# YOUR GOAL:
Could you return the full listing, every line exactly as given?

━━━━━ SOURCE DATA ━━━━━

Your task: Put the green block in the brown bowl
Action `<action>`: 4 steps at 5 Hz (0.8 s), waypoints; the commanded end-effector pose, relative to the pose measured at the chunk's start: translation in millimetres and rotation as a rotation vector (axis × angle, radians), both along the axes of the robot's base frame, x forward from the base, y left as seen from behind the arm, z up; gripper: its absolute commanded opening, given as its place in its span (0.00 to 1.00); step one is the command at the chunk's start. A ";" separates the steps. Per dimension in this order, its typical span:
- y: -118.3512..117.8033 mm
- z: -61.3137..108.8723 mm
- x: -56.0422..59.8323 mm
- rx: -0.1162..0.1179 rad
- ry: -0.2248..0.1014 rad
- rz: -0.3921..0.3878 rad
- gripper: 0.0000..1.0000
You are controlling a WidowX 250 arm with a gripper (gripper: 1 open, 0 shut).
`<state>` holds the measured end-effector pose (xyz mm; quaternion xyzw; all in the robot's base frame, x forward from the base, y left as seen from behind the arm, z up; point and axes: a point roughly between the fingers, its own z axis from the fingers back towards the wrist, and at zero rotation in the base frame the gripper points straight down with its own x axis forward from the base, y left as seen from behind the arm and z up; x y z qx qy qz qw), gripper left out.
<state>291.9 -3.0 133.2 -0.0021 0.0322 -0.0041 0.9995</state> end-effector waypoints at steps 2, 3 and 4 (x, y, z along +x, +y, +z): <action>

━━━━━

# TASK ANSWER:
Your task: Put the green block in the brown bowl
Action `<action>`: 4 steps at 5 Hz (0.8 s), waypoints; the commanded end-effector pose, relative to the pose measured at the chunk's start: translation in millimetres and rotation as a rotation vector (axis × angle, radians), both along the axes of the robot's base frame, x forward from the base, y left as seen from behind the arm, z up; gripper: its absolute commanded opening, given as its place in its span (0.00 to 1.00); step one is the command at the chunk's start. A ";" separates the steps. Per dimension in this order, its typical span:
- y: -118.3512..117.8033 mm
- z: -61.3137..108.8723 mm
- x: -56.0422..59.8323 mm
- rx: -0.1162..0.1179 rad
- ry: -0.2248..0.1014 rad
- rz: -0.3921..0.3878 rad
- gripper: 0.0000..1.0000
You are controlling a WidowX 250 arm with a gripper (gripper: 1 open, 0 shut).
`<state>` holds the measured end-effector pose (xyz mm; quaternion xyzw; all in the robot's base frame, x forward from the base, y left as seen from behind the arm, z up; point and axes: a point roughly between the fingers, its own z axis from the fingers back towards the wrist, and at zero rotation in the base frame the gripper points straight down with its own x axis forward from the base, y left as seen from behind the arm and z up; x y z qx qy qz qw), gripper left out.
<state>291.9 -3.0 133.2 -0.0021 0.0322 -0.0041 0.9995</state> end-effector waypoints at steps 2, 3 and 4 (x, y, z along +x, +y, +z): <action>

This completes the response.